More than 79,000 women have been followed for 24 years; longer cycles have also been associated with an increase in death before age 70
Irregular menstrual cycles are linked to shorter life span, says study
Irregular and long menstrual cycles in adolescence and adulthood are associated with an increased risk of death under the age of 70, with this relationship being slightly higher among smokers. That is the conclusion of a study researchers at Harvard University in the United States, published in BMJ (The British Medical Journal).
79,505 pre-menopausal women with no history of cardiovascular disease, cancer or diabetes who reported the regularity and duration of their menstrual cycles between the ages of 14 and 17 years, 18 and 22 years and 29 and 46 years were analyzed.
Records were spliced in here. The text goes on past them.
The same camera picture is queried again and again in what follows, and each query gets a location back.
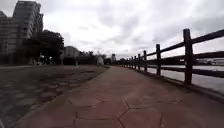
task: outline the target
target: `tall building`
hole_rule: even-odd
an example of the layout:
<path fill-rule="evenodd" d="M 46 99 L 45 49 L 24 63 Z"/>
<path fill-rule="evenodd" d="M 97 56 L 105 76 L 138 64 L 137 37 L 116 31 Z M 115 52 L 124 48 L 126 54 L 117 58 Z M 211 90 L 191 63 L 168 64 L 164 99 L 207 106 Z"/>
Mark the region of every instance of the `tall building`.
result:
<path fill-rule="evenodd" d="M 15 25 L 14 36 L 16 37 L 17 45 L 24 39 L 32 37 L 38 31 L 42 31 L 43 26 L 39 25 L 39 21 L 43 22 L 40 7 L 41 5 L 35 1 L 18 1 L 16 3 L 12 24 Z"/>
<path fill-rule="evenodd" d="M 0 55 L 8 52 L 8 34 L 11 17 L 7 17 L 3 11 L 0 11 Z"/>
<path fill-rule="evenodd" d="M 23 40 L 43 30 L 43 14 L 40 13 L 40 8 L 41 5 L 35 1 L 18 1 L 12 18 L 0 12 L 0 46 L 4 47 L 2 54 L 14 53 Z"/>

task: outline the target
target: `cloud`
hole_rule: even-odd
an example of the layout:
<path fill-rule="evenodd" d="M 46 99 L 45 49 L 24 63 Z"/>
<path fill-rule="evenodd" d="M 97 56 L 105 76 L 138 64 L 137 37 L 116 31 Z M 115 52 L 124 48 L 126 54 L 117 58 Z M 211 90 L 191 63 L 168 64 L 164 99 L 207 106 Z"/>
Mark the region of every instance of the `cloud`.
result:
<path fill-rule="evenodd" d="M 1 0 L 11 15 L 17 0 Z M 224 28 L 223 0 L 37 0 L 42 4 L 44 28 L 60 32 L 66 45 L 80 50 L 116 53 L 117 58 L 153 52 L 183 40 Z M 195 52 L 223 50 L 222 39 L 199 44 Z M 183 49 L 164 56 L 183 54 Z"/>

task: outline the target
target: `stone pavement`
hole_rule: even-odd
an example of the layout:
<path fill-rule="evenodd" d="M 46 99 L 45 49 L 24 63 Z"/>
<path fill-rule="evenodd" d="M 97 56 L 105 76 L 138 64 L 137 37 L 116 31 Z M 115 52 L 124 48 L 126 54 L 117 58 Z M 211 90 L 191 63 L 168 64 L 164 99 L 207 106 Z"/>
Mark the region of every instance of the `stone pavement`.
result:
<path fill-rule="evenodd" d="M 19 128 L 223 128 L 224 105 L 111 67 L 21 120 Z"/>
<path fill-rule="evenodd" d="M 30 111 L 106 70 L 95 66 L 0 69 L 0 120 L 6 128 L 11 128 Z"/>

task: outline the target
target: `fence rail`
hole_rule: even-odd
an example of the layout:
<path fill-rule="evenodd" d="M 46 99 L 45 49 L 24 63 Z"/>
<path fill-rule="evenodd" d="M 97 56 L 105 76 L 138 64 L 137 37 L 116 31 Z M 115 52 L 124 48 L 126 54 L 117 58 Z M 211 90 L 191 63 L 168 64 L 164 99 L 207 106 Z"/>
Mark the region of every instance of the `fence rail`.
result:
<path fill-rule="evenodd" d="M 193 53 L 194 44 L 202 43 L 208 40 L 213 40 L 213 39 L 221 38 L 221 37 L 224 37 L 224 29 L 213 32 L 213 33 L 209 33 L 207 35 L 200 36 L 194 39 L 191 39 L 190 29 L 184 29 L 183 42 L 180 42 L 178 44 L 172 45 L 164 49 L 160 49 L 160 45 L 157 44 L 155 52 L 147 54 L 147 51 L 144 51 L 142 56 L 138 54 L 137 57 L 134 56 L 126 60 L 120 60 L 118 61 L 118 64 L 121 64 L 124 67 L 130 67 L 136 70 L 140 70 L 140 67 L 144 67 L 145 72 L 147 72 L 148 68 L 153 68 L 153 69 L 156 69 L 157 76 L 161 76 L 161 70 L 183 72 L 185 74 L 184 84 L 187 84 L 187 85 L 192 84 L 192 74 L 224 78 L 224 71 L 193 69 L 193 64 L 197 59 L 224 58 L 224 51 L 207 52 L 207 53 L 200 53 L 200 54 Z M 180 47 L 185 47 L 184 55 L 161 58 L 161 53 L 171 51 Z M 147 60 L 148 56 L 153 56 L 153 55 L 156 55 L 156 59 Z M 185 68 L 162 66 L 162 65 L 170 64 L 170 62 L 183 64 L 185 65 Z"/>

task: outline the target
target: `water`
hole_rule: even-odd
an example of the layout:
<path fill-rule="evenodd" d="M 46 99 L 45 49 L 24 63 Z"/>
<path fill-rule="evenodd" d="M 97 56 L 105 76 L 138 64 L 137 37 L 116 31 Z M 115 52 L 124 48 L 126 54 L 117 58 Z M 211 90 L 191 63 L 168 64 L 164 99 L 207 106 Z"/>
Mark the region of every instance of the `water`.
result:
<path fill-rule="evenodd" d="M 184 66 L 165 66 L 165 67 L 178 67 L 178 68 L 184 68 Z M 194 66 L 194 69 L 204 69 L 204 70 L 213 70 L 213 71 L 224 71 L 223 66 Z M 148 68 L 148 72 L 150 73 L 156 73 L 156 69 Z M 184 81 L 184 73 L 181 72 L 174 72 L 174 71 L 166 71 L 162 70 L 161 75 Z M 192 75 L 192 83 L 196 84 L 198 86 L 209 88 L 214 91 L 218 91 L 224 94 L 224 79 L 223 78 L 216 78 L 216 77 L 210 77 L 210 76 L 202 76 L 202 75 Z"/>
During 24 years of follow-up, 1,975 premature deaths (before the age of 70) were documented, including 894 from cancer and 172 from cardiovascular diseases.
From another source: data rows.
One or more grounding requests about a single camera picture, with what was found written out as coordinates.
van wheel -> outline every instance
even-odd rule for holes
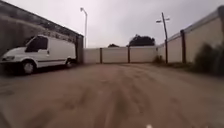
[[[34,72],[35,66],[30,61],[23,62],[23,72],[27,75],[32,74]]]
[[[68,59],[68,60],[66,61],[65,66],[66,66],[67,68],[71,68],[71,67],[73,66],[71,59]]]

sky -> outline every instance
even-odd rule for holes
[[[164,12],[169,37],[200,20],[224,0],[4,0],[62,26],[84,34],[88,13],[87,47],[126,46],[136,34],[164,42],[162,24],[156,23]]]

ground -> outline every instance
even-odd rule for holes
[[[221,128],[224,80],[149,64],[0,78],[1,128]]]

lamp post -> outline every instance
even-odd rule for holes
[[[85,11],[85,9],[83,7],[80,8],[80,11],[81,12],[84,12],[85,14],[85,37],[84,37],[84,48],[86,48],[86,41],[87,41],[87,18],[88,18],[88,14],[87,12]]]
[[[169,18],[165,18],[164,14],[162,12],[162,20],[156,21],[156,23],[163,23],[164,31],[165,31],[165,53],[166,53],[166,63],[168,63],[168,34],[167,34],[167,28],[166,28],[166,21],[170,20]]]

van tire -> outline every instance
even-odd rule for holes
[[[72,68],[73,63],[71,59],[67,59],[66,63],[65,63],[66,68]]]
[[[36,69],[35,64],[32,61],[26,60],[22,63],[22,70],[25,75],[30,75]]]
Read also: Study led by WHO claims ineffectiveness of 4 antivirals against covid-19
Women who reported having irregular menstrual cycles frequently had a higher mortality rate than those who reported having regular cycles in the same age groups.
Women who said they had a normal cycle of 40 days or more at the ages of 18-22 years and 29-46 years were more likely to die prematurely than those who reported a normal cycle length of 26-31 days in the same age groups.
These relationships were stronger for deaths related to cardiovascular disease.
Regular menstrual cycles reflect the normal functioning of the hypothalamic-pituitary-ovarian axis, a vital sign of a woman’s general health. Irregular and long menstrual cycles, often attributed to a functional change in the hypothalamic-pituitary-ovarian axis, are, however, common in women of reproductive age, as reported in the study.
The researchers say they were associated with an increased risk of noncommunicable diseases, including ovarian cancer, coronary heart disease, type 2 diabetes and mental health problems, through mechanisms likely related to an altered hormonal environment, chronic inflammation and disorders metabolic.
The evidence that associates irregular or long menstrual cycles with mortality is, however, limited, which would have motivated the study.